Il résulte d’une notification du Secrétaire général de l’Organisation des Nations Unies qu’en date du 22 mai 2018, l’Algérie a émis les déclarations suivantes dans le contexte de la convention désignée ci-dessus :

Déclaration en vertu de l’article 287 de la Convention

Le Gouvernement de la République algérienne démocratique et populaire déclare, en vertu du paragraphe 1 de l’article 287 de la Convention des Nations Unies sur le droit de la mer, qu’il choisit le Tribunal international du droit de la mer pour le règlement des différends relatifs à l’interprétation ou à l’application de la Convention.

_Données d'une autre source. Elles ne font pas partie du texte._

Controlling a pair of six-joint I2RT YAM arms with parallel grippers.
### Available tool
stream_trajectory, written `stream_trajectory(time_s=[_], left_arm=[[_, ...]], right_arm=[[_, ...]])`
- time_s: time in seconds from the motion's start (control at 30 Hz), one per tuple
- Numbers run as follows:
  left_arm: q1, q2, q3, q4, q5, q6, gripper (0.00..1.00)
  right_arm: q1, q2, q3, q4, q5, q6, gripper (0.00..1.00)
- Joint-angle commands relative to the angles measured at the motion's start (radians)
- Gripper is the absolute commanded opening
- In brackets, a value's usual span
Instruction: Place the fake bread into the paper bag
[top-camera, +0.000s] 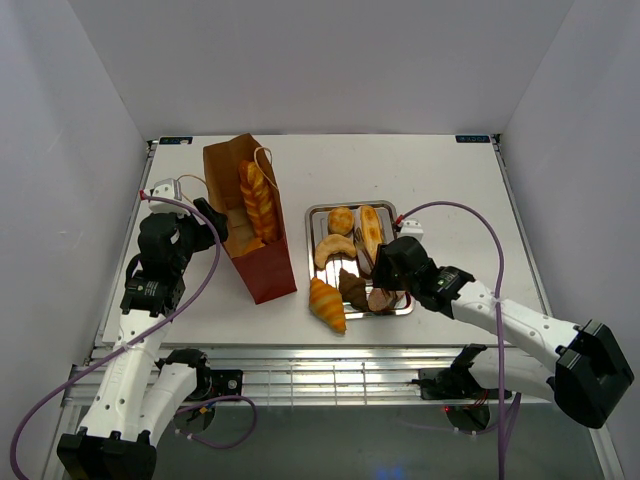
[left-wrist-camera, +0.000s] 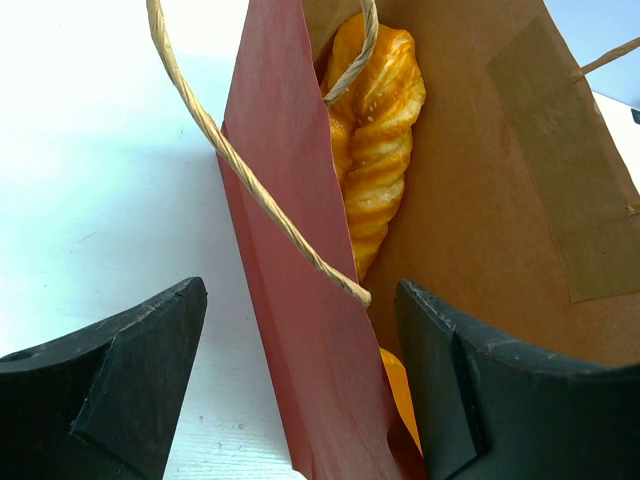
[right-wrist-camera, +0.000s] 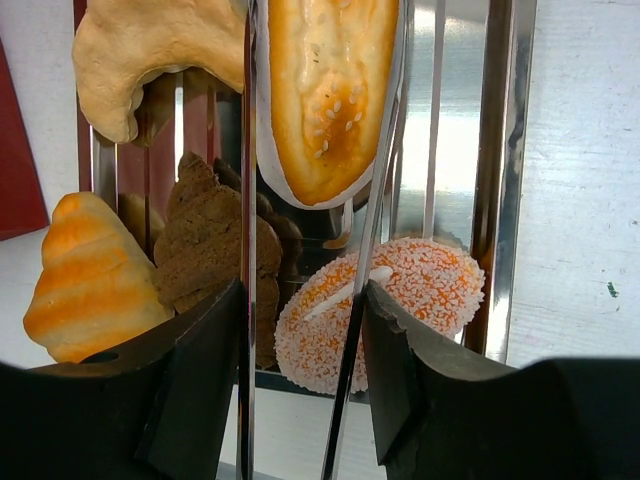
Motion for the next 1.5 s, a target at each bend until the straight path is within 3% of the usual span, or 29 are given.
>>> stream_trajectory(time_s=[0.0,0.3,0.53,0.57,0.77,1.47], left_arm=[[-0.003,-0.009,-0.005,0.001,0.009,-0.002,0.86],[-0.003,-0.009,-0.007,0.002,0.011,-0.002,0.86],[-0.004,-0.006,-0.007,0.002,0.012,-0.002,0.86],[-0.004,-0.006,-0.005,0.002,0.012,-0.002,0.86],[-0.004,-0.005,-0.007,0.002,0.015,-0.002,0.86],[-0.006,-0.009,-0.007,0.002,0.014,-0.002,0.86]], right_arm=[[-0.002,-0.047,0.024,0.03,0.016,0.0,0.44],[-0.002,-0.21,0.085,-0.036,0.065,-0.031,0.41],[-0.002,-0.236,0.147,-0.082,0.052,-0.084,0.44],[-0.002,-0.234,0.144,-0.085,0.056,-0.086,0.52],[-0.002,-0.181,0.107,-0.079,0.052,-0.063,0.58],[-0.002,0.014,0.013,0.03,-0.004,-0.034,0.64]])
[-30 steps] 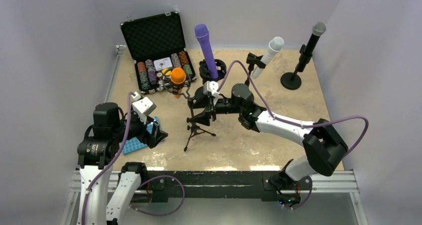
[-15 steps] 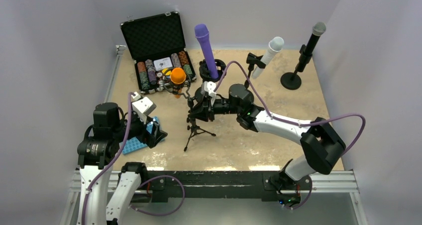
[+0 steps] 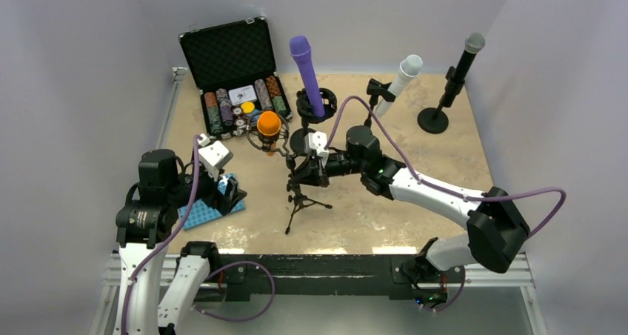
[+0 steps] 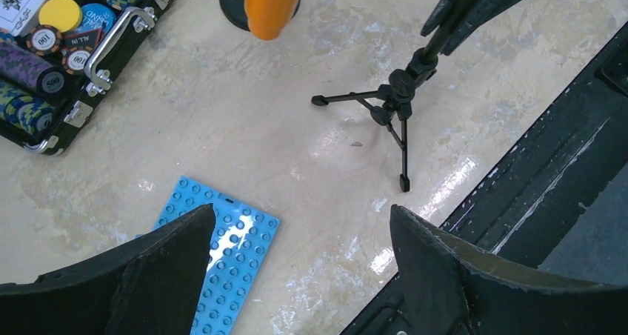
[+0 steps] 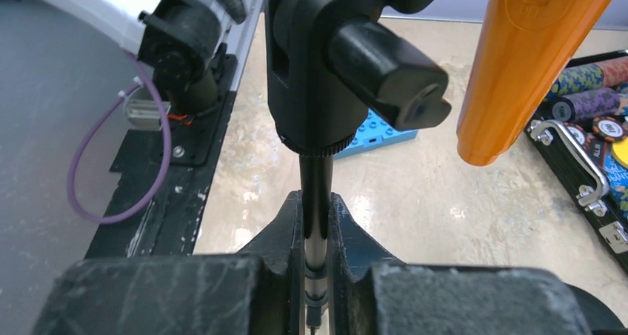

Déclaration en vertu de l’article 298 de la Convention

Le Gouvernement de la République algérienne démocratique et populaire, en vertu de l’article 298 de la Convention des Nations Unies sur le droit de la mer, n’accepte aucune des procédures prévues à la section 2 de la partie XV, en ce qui concerne les différends énoncés ci-après :

(a)
(i) les différends concernant l’interprétation ou l’application des articles 15, 74 et 83 relatifs à la délimitation de zones maritimes ou les différends qui portent sur des baies ou titres historiques, pourvu que l’État qui a fait la déclaration accepte, lorsqu’un tel différend surgit après l’entrée en vigueur de la Convention et si les parties ne parviennent à aucun accord par voie de négociations dans un délai raisonnable, de le soumettre, à la demande de l’une d’entre elles, à la conciliation selon la procédure prévue à la section 2 de l’annexe V, et étant entendu que ne peut être soumis à cette procédure aucun différend impliquant nécessairement l’examen simultané d’un différend non réglé relatif à la souveraineté ou à d’autres droits sur un territoire continental ou insulaire ;
(ii) une fois que la commission de conciliation a présenté son rapport, qui doit être motivé, les parties négocient un accord sur la base de ce rapport ; si les négociations n’aboutissent pas, les parties soumettent la question, par consentement mutuel, aux procédures prévues à la section 2, à moins qu’elles n’en conviennent autrement ;
(iii) le présent alinéa ne s’applique ni aux différends relatifs à la délimitation de zones maritimes qui ont été définitivement réglés par un arrangement entre les parties, ni aux différends qui doivent être réglés conformément à un accord bilatéral ou multilatéral liant les parties ;
(b) les différends relatifs à des activités militaires, y compris les activités militaires des navires et aéronefs d’État utilisés pour un service non commercial, et les différends qui concernent les actes d’exécution forcée accomplis dans l’exercice de droits souverains ou de la juridiction et que l’article 297, paragraphe 2 ou 3, exclut de la compétence d’une cour ou d’un tribunal ;
(c) les différends pour lesquels le Conseil de sécurité de l’Organisation des Nations Unies exerce les fonctions qui lui sont conférées par la Charte des Nations Unies, à moins que le Conseil de sécurité ne décide de rayer la question de son ordre du jour ou n’invite les parties à régler leur différend par les moyens prévus dans la Convention.